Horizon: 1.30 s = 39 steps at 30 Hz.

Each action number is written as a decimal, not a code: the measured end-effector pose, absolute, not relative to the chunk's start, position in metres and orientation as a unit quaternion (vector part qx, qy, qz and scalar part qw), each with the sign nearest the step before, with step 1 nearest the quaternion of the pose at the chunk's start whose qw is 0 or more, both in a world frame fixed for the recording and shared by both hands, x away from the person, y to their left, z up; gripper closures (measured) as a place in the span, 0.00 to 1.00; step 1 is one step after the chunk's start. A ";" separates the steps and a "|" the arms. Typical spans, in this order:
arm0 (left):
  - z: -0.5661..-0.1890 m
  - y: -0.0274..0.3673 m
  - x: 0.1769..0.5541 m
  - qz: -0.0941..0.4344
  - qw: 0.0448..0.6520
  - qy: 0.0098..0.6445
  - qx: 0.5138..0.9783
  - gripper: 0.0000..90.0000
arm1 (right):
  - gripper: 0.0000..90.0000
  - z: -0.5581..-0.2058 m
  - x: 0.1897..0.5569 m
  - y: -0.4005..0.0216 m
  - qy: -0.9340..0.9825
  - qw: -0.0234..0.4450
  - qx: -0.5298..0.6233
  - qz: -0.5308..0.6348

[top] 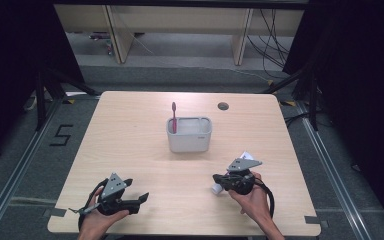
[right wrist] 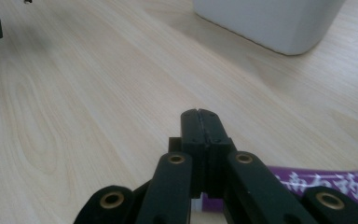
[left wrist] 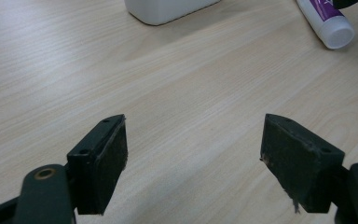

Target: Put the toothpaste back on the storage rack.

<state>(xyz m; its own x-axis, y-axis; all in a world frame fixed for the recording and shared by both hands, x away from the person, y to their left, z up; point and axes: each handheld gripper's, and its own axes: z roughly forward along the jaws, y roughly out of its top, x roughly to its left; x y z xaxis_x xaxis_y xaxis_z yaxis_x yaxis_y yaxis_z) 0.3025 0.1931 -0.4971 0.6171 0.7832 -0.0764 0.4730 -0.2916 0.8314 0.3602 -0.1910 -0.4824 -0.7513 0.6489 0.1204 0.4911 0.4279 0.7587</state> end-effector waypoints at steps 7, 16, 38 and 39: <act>-0.497 0.193 0.302 0.177 0.440 0.398 0.786 0.24 | 1.00 -0.488 0.367 -0.180 0.851 0.089 0.336 0.393; -0.500 0.191 0.302 0.177 0.437 0.400 0.786 0.21 | 1.00 -0.495 0.371 -0.175 0.859 0.080 0.344 0.371; -0.503 0.187 0.300 0.170 0.437 0.399 0.788 0.21 | 1.00 -0.494 0.345 -0.191 0.886 0.051 0.321 0.331; -0.503 0.187 0.300 0.170 0.434 0.397 0.791 0.21 | 1.00 -0.495 0.341 -0.197 0.889 0.056 0.319 0.325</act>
<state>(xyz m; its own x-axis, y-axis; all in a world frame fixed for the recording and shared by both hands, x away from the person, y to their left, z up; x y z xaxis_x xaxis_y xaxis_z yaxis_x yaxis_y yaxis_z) 0.2995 0.1871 -0.5027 0.6270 0.7753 -0.0759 0.4807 -0.3083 0.8209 0.3411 -0.1971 -0.4950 -0.7909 0.6023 0.1082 0.5300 0.5857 0.6132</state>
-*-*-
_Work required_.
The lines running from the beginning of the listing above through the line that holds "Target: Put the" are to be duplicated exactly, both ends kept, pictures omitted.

_Worked solution_.
Horizon: 1.30 s = 39 steps at 30 Hz.

Each action number is written as a decimal, not a code: the measured end-effector pose, absolute, not relative to the chunk's start, position in metres and orientation as a unit quaternion (vector part qx, qy, qz and scalar part qw), each with the sign nearest the step before, with step 1 nearest the quaternion of the pose at the chunk's start whose qw is 0 or more, both in a world frame fixed for the recording and shared by both hands, x away from the person, y to their left, z up; gripper closures (measured) as a place in the span, 0.00 to 1.00; step 1 is one step after the chunk's start. A ";" separates the steps and a "|" the arms. Typical spans, in this order:
arm0 (left):
  - z: -0.5661..-0.1890 m
  - y: -0.0274..0.3673 m
  - x: 0.1769..0.5541 m
  - qz: -0.0941..0.4344
  - qw: 0.0448..0.6520
  - qy: 0.0098..0.6445
  - qx: 0.5138..0.9783
  - gripper: 0.0000..90.0000
arm1 (right):
  - gripper: 0.0000..90.0000
  - z: -0.5581..-0.2058 m
  - x: 0.1897..0.5569 m
  - y: -0.4005..0.0216 m
  - qy: -0.9340..0.9825
  - qw: -0.0234..0.4450
  - qx: -0.5298..0.6233
  - qz: -0.5308..0.6348

[top] 
[right wrist] 
[left wrist] 

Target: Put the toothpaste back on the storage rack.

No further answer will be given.